Leading and Caring for Children

Specify the Behavior Exactly

First we describe the problem in the language of physical reality.

None of the Behavior Management Protocol applies without this step being correctly established. This can be difficult for some people, especially those who are unfamiliar with the three ways to language reality presented on the previous page. It is common for people describe the problem using their personal reality, what they think or why the feel its happening, or suggest solutions they generate themselves, not the physical phenomenon we can, see, touch, count, or hear.

I have talked to hundreds of people who are experiencing a difficult child in their school, care home, or family. The first thing I ask is for them to share the problems they are having with children. I record exactly what they say on 5 sheets of paper taped to the wall. I sort their descriptions in these five categories.

Exact (physical reality)
biting, pinching, hiding, running away, stealing, pulling hair, screaming

Category (a classification rather than a specific act)
throwing tantrums, swearing, talking back, bothering others, name calling

Listed (identifies each act in a category to make that category exact)
talking back = says, “no”, “I won’t”, “Shove it”
swearing = words specified

Opinion (personal reality)
irritating others, insolent, disruptive, mean, terrorizing, violent

Not (absence of action)
not working, not listening, not on task

We can only proceed with this protocol if the problem is described exactly, either directly by the act or a listed set of acts — all physical reality, clearly observed, factual, and measurable. I test that out by imagining in my head a person doing that description. If I can see it happening, like throwing sand, it’s exact. If I can’t see it happening, like insolent, it isn’t.

Sometimes we have actions that are close to being exact but are not, because some aspect of it is ill-defined. For example, some children clearly throw a tantrum — one minute they are fine and the next they are screaming, yelling or cursing. In that case “throwing a tantrum” is clearly “exact”. Other children gradually build their fits, starting with minor pouting, for example. Pouting is not a tantrum; in that case tantrum is not exact. Name calling can be pejorative, “You are stupid.” or a personal statement. “I hate being around you!”. When actions are inexact like these, one lists the actual acts, collecting them on a sheet of paper. What is on that sheet of listed acts is now deemed “exact”.

It’s harder to deal with the opinion ones, where we are making a judgement or a drawing a conclusion that attributes some motivation, disposition or affect. These have to be processed further by inquiry into the events that created those opinions.

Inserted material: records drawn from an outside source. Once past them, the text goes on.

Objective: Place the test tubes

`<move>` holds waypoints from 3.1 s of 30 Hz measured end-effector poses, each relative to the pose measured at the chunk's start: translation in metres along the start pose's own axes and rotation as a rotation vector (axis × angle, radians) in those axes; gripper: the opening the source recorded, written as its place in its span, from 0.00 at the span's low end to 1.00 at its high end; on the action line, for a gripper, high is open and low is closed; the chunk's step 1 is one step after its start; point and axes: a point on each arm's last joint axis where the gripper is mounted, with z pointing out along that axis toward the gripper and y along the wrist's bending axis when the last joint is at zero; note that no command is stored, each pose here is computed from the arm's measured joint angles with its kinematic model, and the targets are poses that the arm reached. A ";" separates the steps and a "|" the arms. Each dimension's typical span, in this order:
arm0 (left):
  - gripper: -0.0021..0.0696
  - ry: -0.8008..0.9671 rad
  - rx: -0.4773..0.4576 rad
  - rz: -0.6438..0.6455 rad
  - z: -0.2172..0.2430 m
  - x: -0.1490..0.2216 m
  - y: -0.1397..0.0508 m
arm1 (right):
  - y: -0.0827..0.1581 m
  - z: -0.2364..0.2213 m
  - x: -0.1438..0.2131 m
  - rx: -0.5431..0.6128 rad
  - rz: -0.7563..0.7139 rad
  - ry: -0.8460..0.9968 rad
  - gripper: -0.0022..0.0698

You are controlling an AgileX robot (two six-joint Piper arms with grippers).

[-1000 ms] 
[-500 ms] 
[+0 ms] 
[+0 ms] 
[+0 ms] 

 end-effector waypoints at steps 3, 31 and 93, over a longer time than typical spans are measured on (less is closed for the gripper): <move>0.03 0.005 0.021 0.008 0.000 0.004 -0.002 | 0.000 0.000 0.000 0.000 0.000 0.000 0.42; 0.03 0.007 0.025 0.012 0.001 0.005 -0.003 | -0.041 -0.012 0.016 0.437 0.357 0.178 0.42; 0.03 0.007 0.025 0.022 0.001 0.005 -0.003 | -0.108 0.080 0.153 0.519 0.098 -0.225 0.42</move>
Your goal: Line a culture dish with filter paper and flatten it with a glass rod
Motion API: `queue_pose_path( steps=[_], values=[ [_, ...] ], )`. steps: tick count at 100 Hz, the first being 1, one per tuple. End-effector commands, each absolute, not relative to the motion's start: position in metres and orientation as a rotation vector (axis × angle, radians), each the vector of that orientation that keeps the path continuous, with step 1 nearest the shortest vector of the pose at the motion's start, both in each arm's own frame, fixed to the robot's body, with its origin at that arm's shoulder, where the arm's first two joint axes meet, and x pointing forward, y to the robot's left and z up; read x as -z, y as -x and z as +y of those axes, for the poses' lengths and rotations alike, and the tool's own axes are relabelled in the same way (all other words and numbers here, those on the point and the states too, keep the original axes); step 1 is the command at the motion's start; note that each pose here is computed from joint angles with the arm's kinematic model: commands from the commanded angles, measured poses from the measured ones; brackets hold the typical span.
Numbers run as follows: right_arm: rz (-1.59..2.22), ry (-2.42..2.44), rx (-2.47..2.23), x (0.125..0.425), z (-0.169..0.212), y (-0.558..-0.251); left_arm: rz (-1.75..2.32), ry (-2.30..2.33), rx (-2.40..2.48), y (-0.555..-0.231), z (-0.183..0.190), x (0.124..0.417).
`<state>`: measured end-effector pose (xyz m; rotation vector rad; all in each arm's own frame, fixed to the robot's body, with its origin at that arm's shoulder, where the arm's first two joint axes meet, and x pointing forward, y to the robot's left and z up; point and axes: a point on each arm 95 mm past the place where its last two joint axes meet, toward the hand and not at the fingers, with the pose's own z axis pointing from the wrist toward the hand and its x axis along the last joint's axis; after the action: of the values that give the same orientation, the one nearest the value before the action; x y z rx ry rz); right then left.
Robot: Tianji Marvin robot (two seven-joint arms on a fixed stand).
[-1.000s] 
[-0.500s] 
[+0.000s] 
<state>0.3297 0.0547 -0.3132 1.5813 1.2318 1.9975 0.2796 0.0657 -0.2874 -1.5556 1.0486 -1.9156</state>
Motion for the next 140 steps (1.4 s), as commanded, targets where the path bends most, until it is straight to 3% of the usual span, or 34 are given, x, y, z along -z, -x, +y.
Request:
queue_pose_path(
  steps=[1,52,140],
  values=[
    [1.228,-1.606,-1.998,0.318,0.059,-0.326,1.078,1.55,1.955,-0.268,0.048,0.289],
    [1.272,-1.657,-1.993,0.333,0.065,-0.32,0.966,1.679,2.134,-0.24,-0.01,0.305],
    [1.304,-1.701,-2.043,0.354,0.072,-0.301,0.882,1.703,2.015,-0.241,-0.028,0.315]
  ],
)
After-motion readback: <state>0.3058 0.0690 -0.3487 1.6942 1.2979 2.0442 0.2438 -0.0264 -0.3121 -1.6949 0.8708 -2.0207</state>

We have to get to defining the exact actions or listing out examples, both of which are physical reality.

Worse still are the “nots”. Either these have to be converted into actions as above or dismissed altogether. We cannot lessen or eliminate people from NOT doing things. The NOTS usually are actions, dispositions or skills that have to be built over time — that is learning. We cannot procede in this protocol with a NOT. Simple as that.

Rock-solid Foundation

In my experience, this first step to define the behavior exactly is the most difficult of anything in the protocol process. This way of speaking, which dismisses the internal motivations or history of a person, may seem like artifice to people who are used to speaking from their own personal reality, making judgements, offering opinions, and assuming their insights are true. Well, their insights might well be true, but how would we know that? One opinion is as good as another, and we can argue all day with no result.  No matter what we think, we still face implementing some kind of intervention that has agreement and buy-in to implement. There is simply no way to climb a ladder together without beginning with agreement upon the bottom rung.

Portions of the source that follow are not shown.